Guided by the corporate purpose, the next building block is ensuring the board can properly discharge its supervisory role in relation to tax matters – in other words, to demonstrate responsibility. Groups will need to show that there is somebody on the board who has enough knowledge of tax matters to provide effective oversight and to inform top level decision-making. That might be straightforward if the head of tax participates in board meetings, but where that does not happen companies need the right processes in place to ensure they have the necessary information to make proper decisions about tax matters.
A recurring theme in the approach of tax authorities in OECD member countries is to test whether top management are sufficiently involved in tax-related decision making and oversight. A responsible board is one that can demonstrate to tax authorities that it is taking the group’s tax affairs seriously.
Linked to this is the idea of ‘tax risk’. Boards must be able to show that they understand the group’s attitude to tax risk and have appropriate risk management procedures in place. These should be familiar ideas for directors: ‘audit, risk and internal control’ is one of the five areas of focus in the UK Corporate Governance Code. In addition, demonstrating a firm grip on tax risk can unlock relationships with tax authorities and thereby minimise tax-related compliance costs.

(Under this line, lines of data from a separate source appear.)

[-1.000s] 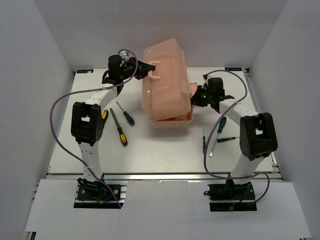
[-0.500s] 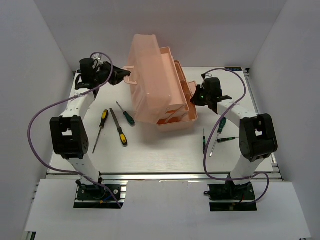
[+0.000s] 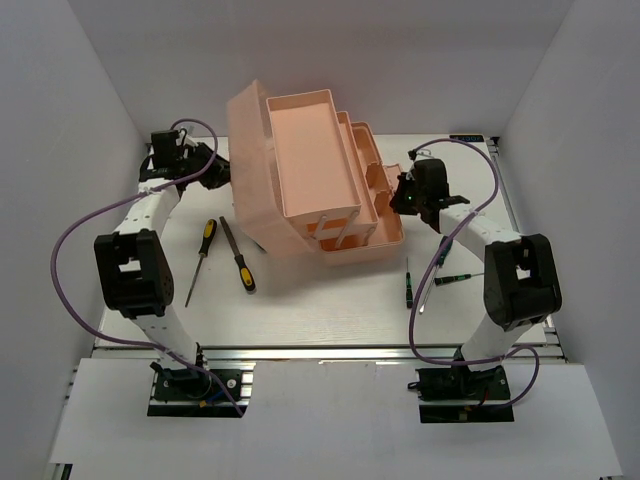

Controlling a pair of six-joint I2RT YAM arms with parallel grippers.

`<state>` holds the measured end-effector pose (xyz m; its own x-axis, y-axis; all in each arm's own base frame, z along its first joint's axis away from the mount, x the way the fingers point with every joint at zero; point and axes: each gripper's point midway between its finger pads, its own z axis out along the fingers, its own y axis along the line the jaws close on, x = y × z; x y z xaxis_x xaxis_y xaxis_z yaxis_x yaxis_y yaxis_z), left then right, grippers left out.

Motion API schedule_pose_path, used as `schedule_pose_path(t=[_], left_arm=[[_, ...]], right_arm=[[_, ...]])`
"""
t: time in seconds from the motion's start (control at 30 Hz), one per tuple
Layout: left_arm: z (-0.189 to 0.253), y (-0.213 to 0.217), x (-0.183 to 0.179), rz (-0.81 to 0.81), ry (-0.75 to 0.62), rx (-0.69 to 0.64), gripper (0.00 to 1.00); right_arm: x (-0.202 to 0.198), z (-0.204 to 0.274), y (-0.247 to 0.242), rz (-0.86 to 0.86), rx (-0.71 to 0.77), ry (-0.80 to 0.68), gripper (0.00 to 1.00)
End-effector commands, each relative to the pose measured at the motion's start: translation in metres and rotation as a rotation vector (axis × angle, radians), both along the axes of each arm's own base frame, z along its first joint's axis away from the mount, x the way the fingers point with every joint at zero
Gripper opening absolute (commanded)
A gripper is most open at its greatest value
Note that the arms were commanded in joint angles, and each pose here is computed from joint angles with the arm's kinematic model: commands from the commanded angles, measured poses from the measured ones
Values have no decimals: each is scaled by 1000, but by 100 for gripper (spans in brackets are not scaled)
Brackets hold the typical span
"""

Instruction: Sort the tools into containers

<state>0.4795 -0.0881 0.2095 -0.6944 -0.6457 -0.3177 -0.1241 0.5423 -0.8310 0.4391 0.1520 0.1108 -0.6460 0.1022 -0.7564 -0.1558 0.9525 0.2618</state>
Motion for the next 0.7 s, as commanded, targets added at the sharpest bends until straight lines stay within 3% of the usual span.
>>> schedule_pose_path(t=[0.0, 0.4, 0.53, 0.67], left_arm=[[-9, 7, -1, 14, 17, 33, 0], [-49, 13, 8, 4, 78, 61, 1], [-58, 16, 9, -7, 94, 60, 17], [-65, 19, 5, -17, 108, 63, 26]], right_arm=[[3, 18, -17, -65, 3, -46, 0], [0, 18, -5, -19, 52, -28, 0], [2, 20, -1, -9, 67, -27, 0], [3, 22, 0, -5, 73, -28, 0]])
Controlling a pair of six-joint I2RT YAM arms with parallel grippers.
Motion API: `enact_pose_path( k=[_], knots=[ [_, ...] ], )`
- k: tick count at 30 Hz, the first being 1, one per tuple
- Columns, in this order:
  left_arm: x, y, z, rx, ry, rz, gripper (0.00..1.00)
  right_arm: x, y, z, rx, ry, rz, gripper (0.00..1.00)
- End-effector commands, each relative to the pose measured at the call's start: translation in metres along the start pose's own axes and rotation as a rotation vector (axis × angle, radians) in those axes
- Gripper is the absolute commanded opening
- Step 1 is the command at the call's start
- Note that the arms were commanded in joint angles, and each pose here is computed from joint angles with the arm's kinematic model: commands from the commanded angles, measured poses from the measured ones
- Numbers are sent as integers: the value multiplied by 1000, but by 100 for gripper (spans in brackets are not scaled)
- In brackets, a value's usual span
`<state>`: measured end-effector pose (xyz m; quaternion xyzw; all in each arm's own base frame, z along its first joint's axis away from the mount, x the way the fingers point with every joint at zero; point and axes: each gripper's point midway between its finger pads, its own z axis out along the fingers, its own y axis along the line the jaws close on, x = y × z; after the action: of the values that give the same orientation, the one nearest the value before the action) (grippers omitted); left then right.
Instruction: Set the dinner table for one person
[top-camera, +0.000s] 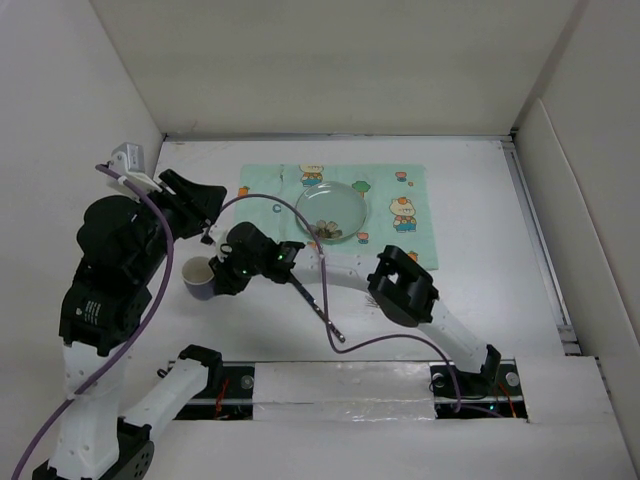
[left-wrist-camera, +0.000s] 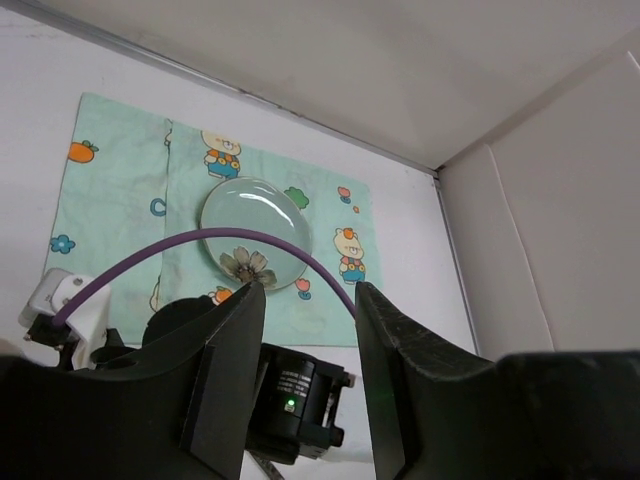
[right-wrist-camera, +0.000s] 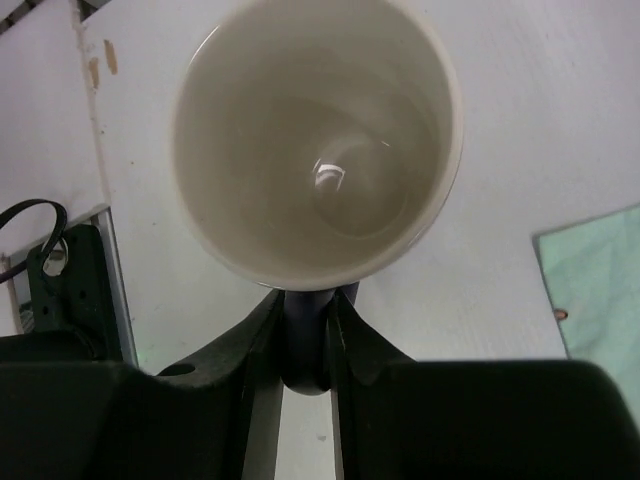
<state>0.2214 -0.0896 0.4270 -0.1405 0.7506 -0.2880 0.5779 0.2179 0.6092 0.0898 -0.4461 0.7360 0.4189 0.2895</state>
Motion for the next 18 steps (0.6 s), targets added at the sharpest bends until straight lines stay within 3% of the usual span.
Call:
enact_pose_path(
  k=[1,5,9,12,18],
  knots=[
    [-9,-2,0,14,-53,-9,38,-51,21,-25,20,-138,10,0],
    [-9,0,4,11,-61,-15,37,-108,46,-70,7,-284,29,0],
    [-14,4,10,-10,-92,-7,37,-155,38,-127,92,-408,71,0],
    [-17,2,18,0,-105,8,38,-174,6,-186,178,-491,108,0],
    [-10,-10,43,64,-52,45,39,-150,-118,-313,493,-587,241,0]
  ],
)
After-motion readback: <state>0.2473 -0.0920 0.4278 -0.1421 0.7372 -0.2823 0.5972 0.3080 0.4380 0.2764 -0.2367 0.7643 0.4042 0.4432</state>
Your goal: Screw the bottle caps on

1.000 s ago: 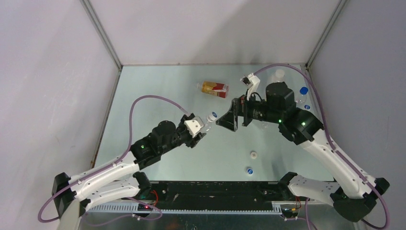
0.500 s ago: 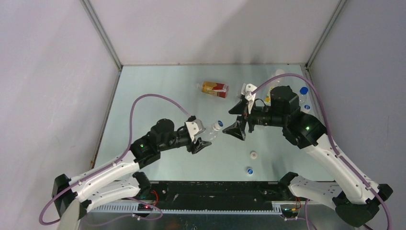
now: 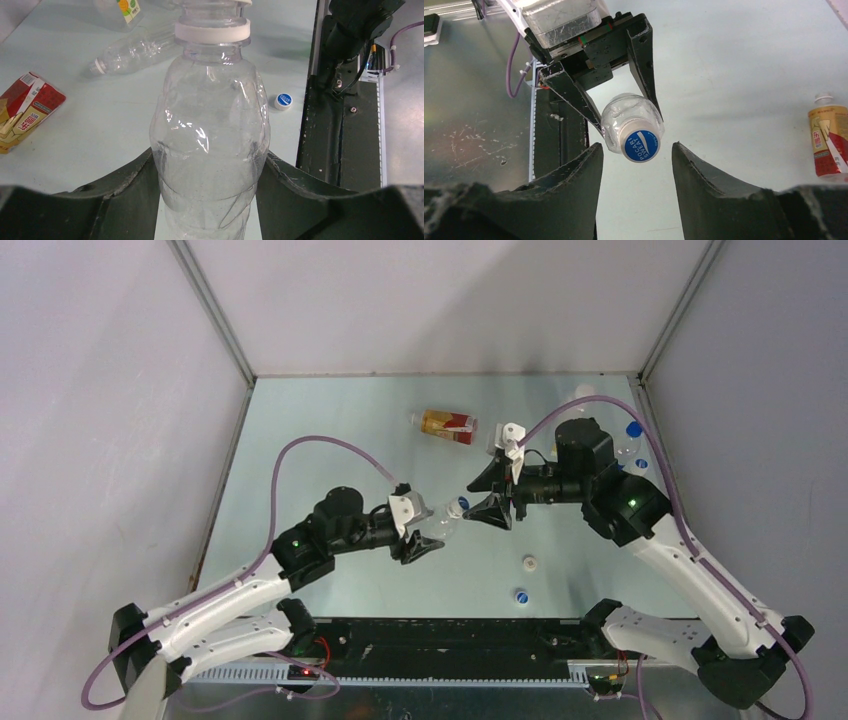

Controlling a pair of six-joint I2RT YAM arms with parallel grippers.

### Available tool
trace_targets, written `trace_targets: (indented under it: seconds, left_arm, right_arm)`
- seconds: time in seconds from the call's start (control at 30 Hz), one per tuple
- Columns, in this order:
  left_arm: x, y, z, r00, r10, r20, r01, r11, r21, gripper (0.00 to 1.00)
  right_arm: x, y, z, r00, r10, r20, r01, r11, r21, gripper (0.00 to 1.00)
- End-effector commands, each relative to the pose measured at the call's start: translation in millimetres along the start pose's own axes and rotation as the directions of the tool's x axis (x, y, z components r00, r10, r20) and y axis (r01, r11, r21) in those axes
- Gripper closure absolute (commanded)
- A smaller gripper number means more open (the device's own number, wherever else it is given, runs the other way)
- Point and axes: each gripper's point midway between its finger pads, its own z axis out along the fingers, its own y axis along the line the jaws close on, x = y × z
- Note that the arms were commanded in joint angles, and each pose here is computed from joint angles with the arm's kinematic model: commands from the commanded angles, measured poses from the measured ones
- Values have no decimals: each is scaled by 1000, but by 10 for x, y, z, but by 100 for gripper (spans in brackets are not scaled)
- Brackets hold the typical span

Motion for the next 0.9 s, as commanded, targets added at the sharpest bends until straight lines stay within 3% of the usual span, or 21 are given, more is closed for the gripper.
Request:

The final point is how the company communicates on these issues with its stakeholders, which the Wates Principles recognise as a core principle in itself (and a further aspect of corporate purpose).
Some stakeholders, often including employees, will take a direct interest in how a group approaches tax matters and whether, or how, that furthers the company’s purpose. Tax authorities, the wider body of taxpayers and society at large also fall within the expanding concept of stakeholders, which many companies now recognise.
Investor engagement on tax matters would once have gone little further than looking at a group’s effective tax rate – and perhaps querying whether a lower rate could be achieved. Not now. There has been a sea change in investor attitudes to corporate tax matters, exemplified by the Principles for Responsible Investment (PRI) recommendations from institutional investors on corporate income tax disclosure (see Table 3 right). Investors who adopt these recommendations require companies to put in place an appropriate tax governance regime and then to prove that it works by providing data on the firm’s tax practices. This is part of a wider investor-led project to raise the bar on environmental, social and governance (ESG) issues across investment portfolios. When it comes to tax, directors must recognise that this is an integral part of the company’s approach to governance and will be viewed as an expression of its corporate purpose. Tax is no longer a discrete subject than can be left to the specialists.
Some conclusions
Boards will recognise that tax needs to be treated as a corporate governance matter, and that governance codes provide an invaluable framework for building a sustainable approach. Reduced to its simplest, this can be expressed in three key conclusions.
First, directors must establish the company’s purpose, values and strategy and be able to explain how this is manifested in the company’s approach to tax matters. Secondly, tax is now a boardroom matter and responsibility must be allocated appropriately among senior management. Finally, stakeholder engagement is increasingly a core part of any approach to tax governance – and directors should expect investors to continue to raise the bar on this topic. Given the significance of that last point, campaigners may have hit the nail on the head when they challenge companies to ‘say what you pay with pride’.